Exercise objective: Each line of the listing below, from the very first to the one that contains "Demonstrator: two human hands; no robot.", is to be retyped exactly as it stands.

Given entries:

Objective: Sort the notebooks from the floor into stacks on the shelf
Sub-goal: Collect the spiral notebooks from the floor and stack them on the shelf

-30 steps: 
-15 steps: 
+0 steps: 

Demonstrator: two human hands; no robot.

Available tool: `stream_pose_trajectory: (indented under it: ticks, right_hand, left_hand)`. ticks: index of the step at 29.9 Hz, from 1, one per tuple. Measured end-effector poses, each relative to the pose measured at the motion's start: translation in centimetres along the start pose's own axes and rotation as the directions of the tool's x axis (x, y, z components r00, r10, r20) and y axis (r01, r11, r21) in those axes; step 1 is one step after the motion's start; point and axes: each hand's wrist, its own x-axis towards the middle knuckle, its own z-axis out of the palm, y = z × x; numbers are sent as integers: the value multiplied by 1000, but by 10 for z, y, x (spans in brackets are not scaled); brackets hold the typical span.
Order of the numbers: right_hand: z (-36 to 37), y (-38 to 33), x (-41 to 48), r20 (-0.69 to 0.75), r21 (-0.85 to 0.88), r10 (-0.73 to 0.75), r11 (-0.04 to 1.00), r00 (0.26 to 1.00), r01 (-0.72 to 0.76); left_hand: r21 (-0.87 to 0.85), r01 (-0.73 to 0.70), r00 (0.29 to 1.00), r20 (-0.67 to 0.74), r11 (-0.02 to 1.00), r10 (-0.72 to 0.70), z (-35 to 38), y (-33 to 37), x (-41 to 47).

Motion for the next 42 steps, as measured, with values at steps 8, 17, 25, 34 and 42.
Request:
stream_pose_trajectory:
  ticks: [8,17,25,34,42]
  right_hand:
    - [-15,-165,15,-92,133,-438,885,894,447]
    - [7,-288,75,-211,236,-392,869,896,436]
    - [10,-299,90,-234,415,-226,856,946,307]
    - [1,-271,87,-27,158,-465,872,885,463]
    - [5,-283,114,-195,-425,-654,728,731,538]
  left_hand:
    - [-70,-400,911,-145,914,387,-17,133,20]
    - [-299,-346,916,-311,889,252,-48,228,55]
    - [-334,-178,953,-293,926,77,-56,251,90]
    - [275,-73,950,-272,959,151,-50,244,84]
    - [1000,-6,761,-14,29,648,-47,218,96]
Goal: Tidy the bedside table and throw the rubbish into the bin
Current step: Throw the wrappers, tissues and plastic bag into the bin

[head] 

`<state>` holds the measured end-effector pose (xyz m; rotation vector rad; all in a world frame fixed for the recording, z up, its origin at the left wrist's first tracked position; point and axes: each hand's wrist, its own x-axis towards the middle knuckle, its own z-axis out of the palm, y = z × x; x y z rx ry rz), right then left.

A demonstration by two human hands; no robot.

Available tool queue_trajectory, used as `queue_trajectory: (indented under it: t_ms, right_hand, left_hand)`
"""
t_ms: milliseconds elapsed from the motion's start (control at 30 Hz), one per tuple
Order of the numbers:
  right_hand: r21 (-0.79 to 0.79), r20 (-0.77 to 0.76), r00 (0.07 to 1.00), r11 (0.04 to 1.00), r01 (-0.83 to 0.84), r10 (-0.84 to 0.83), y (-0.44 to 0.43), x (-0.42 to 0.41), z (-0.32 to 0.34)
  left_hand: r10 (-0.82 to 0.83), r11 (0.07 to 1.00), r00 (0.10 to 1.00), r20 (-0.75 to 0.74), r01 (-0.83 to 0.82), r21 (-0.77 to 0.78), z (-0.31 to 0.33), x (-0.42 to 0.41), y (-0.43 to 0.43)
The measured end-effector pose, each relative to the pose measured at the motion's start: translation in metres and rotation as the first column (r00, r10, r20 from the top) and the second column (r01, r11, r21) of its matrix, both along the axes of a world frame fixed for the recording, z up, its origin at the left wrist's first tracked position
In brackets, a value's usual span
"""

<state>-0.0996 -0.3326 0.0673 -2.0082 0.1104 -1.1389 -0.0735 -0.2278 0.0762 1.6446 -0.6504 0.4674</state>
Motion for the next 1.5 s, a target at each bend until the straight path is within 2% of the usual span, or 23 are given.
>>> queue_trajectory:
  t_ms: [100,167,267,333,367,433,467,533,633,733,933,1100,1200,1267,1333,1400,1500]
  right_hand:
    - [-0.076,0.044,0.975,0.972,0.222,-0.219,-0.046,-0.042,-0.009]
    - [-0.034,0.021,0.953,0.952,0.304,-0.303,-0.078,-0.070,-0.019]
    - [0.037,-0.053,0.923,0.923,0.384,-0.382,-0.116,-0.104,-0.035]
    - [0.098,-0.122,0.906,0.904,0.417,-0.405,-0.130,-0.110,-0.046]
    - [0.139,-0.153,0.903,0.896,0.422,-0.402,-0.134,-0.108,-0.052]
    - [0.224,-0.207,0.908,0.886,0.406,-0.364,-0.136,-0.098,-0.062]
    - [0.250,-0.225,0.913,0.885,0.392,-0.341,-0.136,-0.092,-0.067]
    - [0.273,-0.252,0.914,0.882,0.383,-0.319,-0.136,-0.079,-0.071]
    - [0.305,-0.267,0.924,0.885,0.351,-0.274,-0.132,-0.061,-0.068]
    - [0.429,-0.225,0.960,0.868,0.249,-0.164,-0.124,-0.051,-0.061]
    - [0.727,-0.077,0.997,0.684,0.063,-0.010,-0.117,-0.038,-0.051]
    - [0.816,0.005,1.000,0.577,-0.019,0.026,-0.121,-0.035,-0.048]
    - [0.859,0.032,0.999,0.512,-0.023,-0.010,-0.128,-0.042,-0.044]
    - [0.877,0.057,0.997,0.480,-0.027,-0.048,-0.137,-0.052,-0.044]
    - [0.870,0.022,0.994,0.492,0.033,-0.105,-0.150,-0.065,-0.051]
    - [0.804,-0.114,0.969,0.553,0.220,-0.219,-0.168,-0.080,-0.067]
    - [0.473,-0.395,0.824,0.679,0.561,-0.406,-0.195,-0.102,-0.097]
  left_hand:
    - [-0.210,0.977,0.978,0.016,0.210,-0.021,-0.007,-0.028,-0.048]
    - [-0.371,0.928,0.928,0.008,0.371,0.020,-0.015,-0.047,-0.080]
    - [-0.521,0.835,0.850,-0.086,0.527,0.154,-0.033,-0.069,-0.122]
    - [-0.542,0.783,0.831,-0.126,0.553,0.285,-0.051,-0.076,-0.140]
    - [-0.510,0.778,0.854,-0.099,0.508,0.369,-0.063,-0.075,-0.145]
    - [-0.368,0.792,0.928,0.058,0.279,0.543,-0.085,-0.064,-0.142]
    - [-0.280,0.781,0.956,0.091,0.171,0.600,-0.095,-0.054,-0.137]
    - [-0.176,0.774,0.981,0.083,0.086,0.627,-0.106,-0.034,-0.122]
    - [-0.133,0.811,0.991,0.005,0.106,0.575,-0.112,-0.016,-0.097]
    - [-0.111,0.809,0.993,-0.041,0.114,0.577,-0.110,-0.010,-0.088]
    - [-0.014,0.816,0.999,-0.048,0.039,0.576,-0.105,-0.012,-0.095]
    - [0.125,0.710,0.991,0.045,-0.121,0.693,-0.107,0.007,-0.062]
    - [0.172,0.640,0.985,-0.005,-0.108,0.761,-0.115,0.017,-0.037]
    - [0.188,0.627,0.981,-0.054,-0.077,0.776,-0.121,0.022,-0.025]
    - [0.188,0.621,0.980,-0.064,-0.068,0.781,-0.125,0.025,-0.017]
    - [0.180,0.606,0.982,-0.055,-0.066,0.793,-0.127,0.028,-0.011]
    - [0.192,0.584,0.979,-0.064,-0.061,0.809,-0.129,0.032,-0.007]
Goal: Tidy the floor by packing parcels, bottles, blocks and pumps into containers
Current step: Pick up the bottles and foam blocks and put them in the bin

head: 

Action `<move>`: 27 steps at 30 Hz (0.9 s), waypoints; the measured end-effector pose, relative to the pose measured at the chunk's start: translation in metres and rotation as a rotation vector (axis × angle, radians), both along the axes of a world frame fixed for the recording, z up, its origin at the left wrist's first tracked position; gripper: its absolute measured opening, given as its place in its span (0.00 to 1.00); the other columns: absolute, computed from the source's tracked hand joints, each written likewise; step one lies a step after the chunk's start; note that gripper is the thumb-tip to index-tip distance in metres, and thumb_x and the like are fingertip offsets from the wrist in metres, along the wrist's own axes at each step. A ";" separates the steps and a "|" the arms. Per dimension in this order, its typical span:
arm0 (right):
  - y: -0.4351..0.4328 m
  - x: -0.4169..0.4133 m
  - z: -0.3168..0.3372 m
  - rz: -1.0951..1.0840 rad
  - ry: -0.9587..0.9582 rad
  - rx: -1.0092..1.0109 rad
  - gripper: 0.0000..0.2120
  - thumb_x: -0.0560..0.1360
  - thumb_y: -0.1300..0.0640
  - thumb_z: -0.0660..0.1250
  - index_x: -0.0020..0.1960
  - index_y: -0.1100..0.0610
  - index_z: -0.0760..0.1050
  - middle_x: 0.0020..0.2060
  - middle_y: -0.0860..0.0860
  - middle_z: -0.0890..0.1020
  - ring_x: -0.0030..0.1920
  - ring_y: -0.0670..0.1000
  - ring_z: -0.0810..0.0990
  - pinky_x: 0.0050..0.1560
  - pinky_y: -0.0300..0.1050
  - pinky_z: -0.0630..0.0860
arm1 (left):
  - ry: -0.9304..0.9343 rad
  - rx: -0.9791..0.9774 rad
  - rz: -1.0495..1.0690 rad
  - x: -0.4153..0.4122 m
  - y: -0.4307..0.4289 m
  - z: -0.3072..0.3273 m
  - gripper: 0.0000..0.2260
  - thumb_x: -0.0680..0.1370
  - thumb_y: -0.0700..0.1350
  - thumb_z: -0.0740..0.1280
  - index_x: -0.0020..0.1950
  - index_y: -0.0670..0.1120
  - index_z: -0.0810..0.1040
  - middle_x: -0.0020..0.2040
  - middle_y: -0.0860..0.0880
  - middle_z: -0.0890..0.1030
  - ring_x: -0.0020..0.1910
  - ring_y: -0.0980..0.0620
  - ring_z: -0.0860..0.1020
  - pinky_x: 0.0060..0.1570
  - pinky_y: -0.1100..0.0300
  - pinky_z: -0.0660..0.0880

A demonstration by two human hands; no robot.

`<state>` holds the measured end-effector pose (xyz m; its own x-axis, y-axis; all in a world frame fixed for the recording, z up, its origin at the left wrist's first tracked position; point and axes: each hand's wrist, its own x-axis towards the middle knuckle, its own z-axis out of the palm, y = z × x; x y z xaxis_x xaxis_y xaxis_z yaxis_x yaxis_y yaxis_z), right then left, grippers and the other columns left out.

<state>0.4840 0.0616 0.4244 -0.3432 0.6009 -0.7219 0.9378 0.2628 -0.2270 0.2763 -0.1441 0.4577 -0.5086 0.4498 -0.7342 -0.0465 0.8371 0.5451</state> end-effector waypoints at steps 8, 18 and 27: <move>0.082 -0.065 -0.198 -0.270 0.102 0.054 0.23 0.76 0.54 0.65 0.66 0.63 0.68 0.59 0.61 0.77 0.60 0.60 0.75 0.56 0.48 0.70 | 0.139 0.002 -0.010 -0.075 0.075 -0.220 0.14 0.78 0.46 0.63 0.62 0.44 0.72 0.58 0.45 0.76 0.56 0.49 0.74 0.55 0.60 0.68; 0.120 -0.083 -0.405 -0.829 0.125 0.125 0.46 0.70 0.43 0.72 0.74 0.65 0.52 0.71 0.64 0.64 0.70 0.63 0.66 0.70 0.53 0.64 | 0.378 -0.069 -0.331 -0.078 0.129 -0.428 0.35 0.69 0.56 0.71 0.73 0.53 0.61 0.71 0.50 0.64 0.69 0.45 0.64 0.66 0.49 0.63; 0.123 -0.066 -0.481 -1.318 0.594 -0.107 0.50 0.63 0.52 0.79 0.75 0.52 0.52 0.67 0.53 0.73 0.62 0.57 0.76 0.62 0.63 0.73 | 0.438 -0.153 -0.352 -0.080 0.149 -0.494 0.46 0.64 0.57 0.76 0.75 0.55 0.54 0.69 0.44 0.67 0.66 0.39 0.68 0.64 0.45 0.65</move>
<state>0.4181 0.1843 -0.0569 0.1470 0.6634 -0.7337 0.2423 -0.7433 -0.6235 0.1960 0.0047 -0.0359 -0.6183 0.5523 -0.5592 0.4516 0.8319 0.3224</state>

Reply to the exercise:
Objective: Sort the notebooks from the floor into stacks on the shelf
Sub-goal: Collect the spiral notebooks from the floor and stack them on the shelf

-30 steps: 
-15 steps: 
+0 steps: 

Demonstrator: two human hands; no robot.

There is nothing else to the answer.